Kids are not naturally responsible; parents or painful circumstances must teach them. Responsibility can be learned by modeling—responsible parents enjoy a better chance of having responsible children—but it also must be taught deliberately. Children can learn responsibility relatively painlessly up to about age 13. After that, the life lessons that teach responsibility—mostly in the form of social sanctions and punishments—become more painful. Teaching responsibility to children is one of the most compassionate things parents can do for them.

The key to teaching responsibility is to make sure that children understand this crucial fact: Power, privilege, and responsibility go together. When responsibility is high, so are the other two. And when it is low, so are the other two.

Teenagers, especially boys, feel powerless a lot of the time. They need to learn that they have the power to affect what happens to them by behaving responsibly. And they need to know in advance exactly how much power and privilege they will lose for specific irresponsible behaviors. That is really the way of the world. When you behave irresponsibly—say, speeding or cheating on your taxes—you know in advance what the penalty will be.

Finally, children learn emotion regulation principally by modeling, not by what parents tell them.

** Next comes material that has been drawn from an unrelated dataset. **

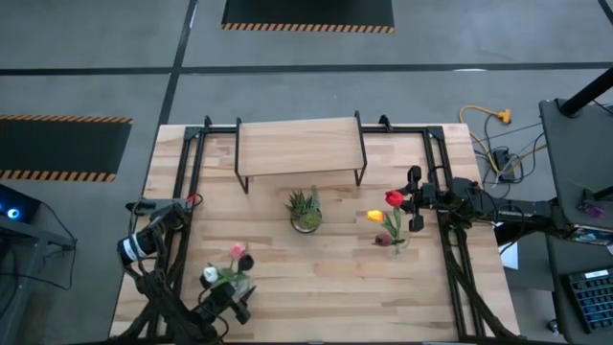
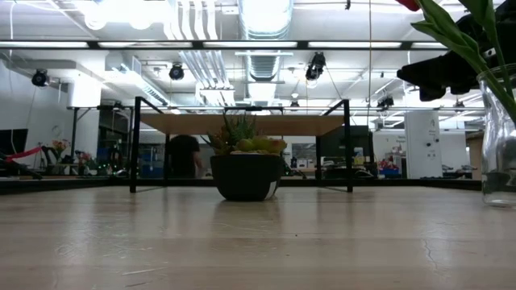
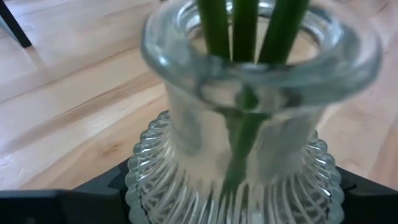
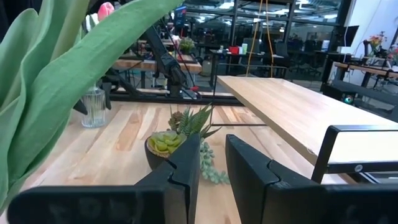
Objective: Pick and place flowers into a vace then onto a shelf
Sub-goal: Put the left transparent vase with the flowers on the shelf
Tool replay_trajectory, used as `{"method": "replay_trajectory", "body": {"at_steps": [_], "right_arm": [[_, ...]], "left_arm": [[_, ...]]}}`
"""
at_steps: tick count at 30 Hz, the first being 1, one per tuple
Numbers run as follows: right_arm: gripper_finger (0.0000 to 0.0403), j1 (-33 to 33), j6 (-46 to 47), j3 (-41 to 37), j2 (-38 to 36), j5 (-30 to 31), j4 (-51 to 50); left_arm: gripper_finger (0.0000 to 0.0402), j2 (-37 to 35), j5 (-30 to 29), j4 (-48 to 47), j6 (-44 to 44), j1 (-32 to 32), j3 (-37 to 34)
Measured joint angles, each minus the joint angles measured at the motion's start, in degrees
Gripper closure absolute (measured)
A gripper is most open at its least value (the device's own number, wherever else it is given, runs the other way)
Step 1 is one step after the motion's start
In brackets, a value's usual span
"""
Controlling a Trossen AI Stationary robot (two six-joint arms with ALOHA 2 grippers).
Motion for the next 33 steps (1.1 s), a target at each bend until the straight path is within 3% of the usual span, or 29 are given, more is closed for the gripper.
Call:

Like all mammals, juveniles learn by watching adults. There is a same-sex bias to modeling: The boys watch the men more closely, and the girls watch the women more closely, but they watch both parents to learn how to regulate emotions.

Anger is an attribution of blame. Children, especially high-testosterone boys, are more likely to have anger problems if their parents are blamers. (Testosterone doesn't cause anger, but it amplifies it considerably.) It's crucial for parents to model responsibility in all that they do, including owning their mistakes, especially those that relate to disputes with their children.